You might expect this Dallas Morning News article, "Fallen From The Ranks", to be filled with apologist, blind pro-troop rhetoric, but it isn't.
This guy, Armin Cruz, did horrible things in Iraq and hasn't served long enough, imo, especially because he was unwilling or unable to implicate the chain of command. Before the war, he did some exceptionally kind things that are recounted in the article, not so much to diminish his offenses, but to contrast his patterns of behavior.

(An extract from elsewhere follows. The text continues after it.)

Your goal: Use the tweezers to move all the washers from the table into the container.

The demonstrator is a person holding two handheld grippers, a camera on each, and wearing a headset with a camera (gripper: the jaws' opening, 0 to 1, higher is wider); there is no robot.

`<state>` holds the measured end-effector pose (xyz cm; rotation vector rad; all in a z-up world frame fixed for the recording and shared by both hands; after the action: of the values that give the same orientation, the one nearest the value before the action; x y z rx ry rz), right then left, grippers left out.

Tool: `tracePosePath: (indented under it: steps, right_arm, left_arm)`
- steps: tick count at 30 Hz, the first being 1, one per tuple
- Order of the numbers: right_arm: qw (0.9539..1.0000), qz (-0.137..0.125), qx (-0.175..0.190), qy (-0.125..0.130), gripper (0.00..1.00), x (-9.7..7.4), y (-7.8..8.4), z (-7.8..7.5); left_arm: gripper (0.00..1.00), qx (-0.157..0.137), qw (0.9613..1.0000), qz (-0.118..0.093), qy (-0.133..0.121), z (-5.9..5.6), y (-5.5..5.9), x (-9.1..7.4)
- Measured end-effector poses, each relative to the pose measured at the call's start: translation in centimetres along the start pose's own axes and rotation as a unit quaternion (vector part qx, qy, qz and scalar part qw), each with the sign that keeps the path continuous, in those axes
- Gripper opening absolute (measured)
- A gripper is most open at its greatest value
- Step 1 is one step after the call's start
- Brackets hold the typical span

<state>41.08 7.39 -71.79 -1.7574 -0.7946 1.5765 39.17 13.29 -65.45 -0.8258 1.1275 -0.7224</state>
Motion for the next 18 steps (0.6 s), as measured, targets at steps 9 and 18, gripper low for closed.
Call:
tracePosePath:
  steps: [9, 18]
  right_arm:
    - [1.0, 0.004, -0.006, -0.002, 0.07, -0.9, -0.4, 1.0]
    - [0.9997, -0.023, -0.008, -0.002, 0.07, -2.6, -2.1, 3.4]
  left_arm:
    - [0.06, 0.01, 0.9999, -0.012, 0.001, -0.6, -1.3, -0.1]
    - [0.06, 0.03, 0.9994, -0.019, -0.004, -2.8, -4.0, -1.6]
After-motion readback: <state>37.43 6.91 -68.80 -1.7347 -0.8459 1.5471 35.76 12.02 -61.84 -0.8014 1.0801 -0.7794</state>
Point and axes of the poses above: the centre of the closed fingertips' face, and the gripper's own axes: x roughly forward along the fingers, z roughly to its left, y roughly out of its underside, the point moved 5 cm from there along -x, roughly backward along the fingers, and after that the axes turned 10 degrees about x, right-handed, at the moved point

http://www.dallasnews.com/sharedcontent/dws/dn/latestnews/stories/030505dnmetcruz.42520.html snip>
A mortar attack at Abu Ghraib in September 2003 killed two soldiers, including Mr. Cruz's boss and best friend, 26-year-old David Travis Friedrich. Mr. Cruz took five pieces of shrapnel and was awarded the Purple Heart, but those who know him say his emotional wounds never healed.
He had recurring nightmares and hallucinations. He relived the blinding white light of the blast, the sight of his friend's shredded body, the emptiness in his eyes as he died.
Mr. Cruz testified that he asked a senior sergeant for counseling after the attack, but it was denied. Soldiers who served with Mr. Cruz at Abu Ghraib, and court documents, support that assertion. He has since been diagnosed and is being treated for post-traumatic stress disorder.That was about a month before the worst of the torture (that we know about), and he was in the thick of it -sexual humiliation, punishing the wrong people, and he was in one of the photos.
snip>
Severe stress and mortal fear, said the psychiatrist and professor at the University of South Carolina School of Medicine, often clamps off soldiers' ability to think through problems.
"Where otherwise, they may think of alternatives when appraising a situation," said Dr. Flanagan, who has not examined Mr. Cruz, "they may become more limited in their alternatives ... and overlook long-term consequences."
Then, when soldiers see their buddies killed or find their bodies mutilated, as happened in Vietnam, there is no rational outlet for the aggression.That's the kind of work Jim McDermott did with returning Vietnam troops. Seems to me we'd be way better off with more counseling before combat than prayer meetings for victory.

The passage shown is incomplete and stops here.